Created on 09-21-2016 07:39 AM - edited 09-16-2022 03:40 AM
Hi,
after we enabled Kerberos (AD) on the cluster using the Wizard, Impala failed to start, meanwhile the other services didn't have problems.
It seems that the Principal passed at the StateStore from the Catalog Server is wrong, even if it's configuration has no issues, indeed, as you can see in the logs, the principal has the "at" at the end without the Realm.
Here there are some informations that can be useful:
OS: Red Hat Enterprise Linux Server release 7.2 (Maipo)

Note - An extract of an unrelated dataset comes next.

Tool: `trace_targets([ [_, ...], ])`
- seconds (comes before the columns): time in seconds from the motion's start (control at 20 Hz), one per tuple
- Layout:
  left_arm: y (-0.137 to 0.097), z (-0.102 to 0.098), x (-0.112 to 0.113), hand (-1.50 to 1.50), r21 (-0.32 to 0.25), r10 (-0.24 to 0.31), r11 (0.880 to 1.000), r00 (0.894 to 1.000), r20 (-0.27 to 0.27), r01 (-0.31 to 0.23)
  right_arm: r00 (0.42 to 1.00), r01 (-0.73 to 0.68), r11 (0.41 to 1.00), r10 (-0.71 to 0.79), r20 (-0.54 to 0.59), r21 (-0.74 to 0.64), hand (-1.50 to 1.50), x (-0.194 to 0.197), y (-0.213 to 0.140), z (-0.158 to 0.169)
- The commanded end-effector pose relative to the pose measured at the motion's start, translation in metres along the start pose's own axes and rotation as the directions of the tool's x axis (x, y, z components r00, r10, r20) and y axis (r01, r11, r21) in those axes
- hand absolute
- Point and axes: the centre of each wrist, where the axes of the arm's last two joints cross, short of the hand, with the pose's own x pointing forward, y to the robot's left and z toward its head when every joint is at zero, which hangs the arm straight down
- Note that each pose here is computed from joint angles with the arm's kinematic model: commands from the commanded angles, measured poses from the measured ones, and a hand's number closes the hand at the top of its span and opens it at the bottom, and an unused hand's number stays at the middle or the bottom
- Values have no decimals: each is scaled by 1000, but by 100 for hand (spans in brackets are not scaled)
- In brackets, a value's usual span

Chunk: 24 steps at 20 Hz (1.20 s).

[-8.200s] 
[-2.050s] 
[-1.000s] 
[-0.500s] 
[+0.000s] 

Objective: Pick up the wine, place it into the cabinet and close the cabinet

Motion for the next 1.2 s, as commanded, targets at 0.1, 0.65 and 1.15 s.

CDH Parcel: 5.8.0-1.cdh5.8.0.p0.42
Cloudera Manager: 5.8.1
Service hosts:
Configurations:
krb5.conf:
[libdefaults] default_realm = REALM.COM dns_lookup_kdc = false dns_lookup_realm = false ticket_lifetime = 86400 renew_lifetime = 604800 forwardable = true default_tgs_enctypes = aes256-cts-hmac-sha1-96 rc4-hmac des-cbc-crc des-cbc-md5 default_tkt_enctypes = aes256-cts-hmac-sha1-96 rc4-hmac des-cbc-crc des-cbc-md5 permitted_enctypes = aes256-cts-hmac-sha1-96 rc4-hmac des-cbc-crc des-cbc-md5 udp_preference_limit = 1 kdc_timeout = 3000 [realms] REALM.COM = { kdc = realm.com admin_server = realm.com }
Catalog Server stack trace:
F0921 12:46:36.956574 24185 catalogd-main.cc:76] RPC Error: write() send(): Broken pipe . Impalad exiting. *** Check failure stack trace: *** @ 0x1b465dd (unknown) @ 0x1b48f06 (unknown) @ 0x1b460fd (unknown) @ 0x1b499ae (unknown) @ 0x7f77db (unknown) @ 0x7c39c6 (unknown) @ 0x7f1289e7cb15 __libc_start_main @ 0x7f658d (unknown) Picked up JAVA_TOOL_OPTIONS: -Xms4294967296 -Xmx4294967296 -XX:OnOutOfMemoryError=/usr/lib64/cmf/service/common/killparent.sh
StateStore stack trace:
E0921 12:46:36.836042 23719 authentication.cc:155] SASL message (Kerberos (internal)): GSSAPI Error: Unspecified GSS failure. Minor code may provide more information (No key table entry found matching impala/clouderavalm1@)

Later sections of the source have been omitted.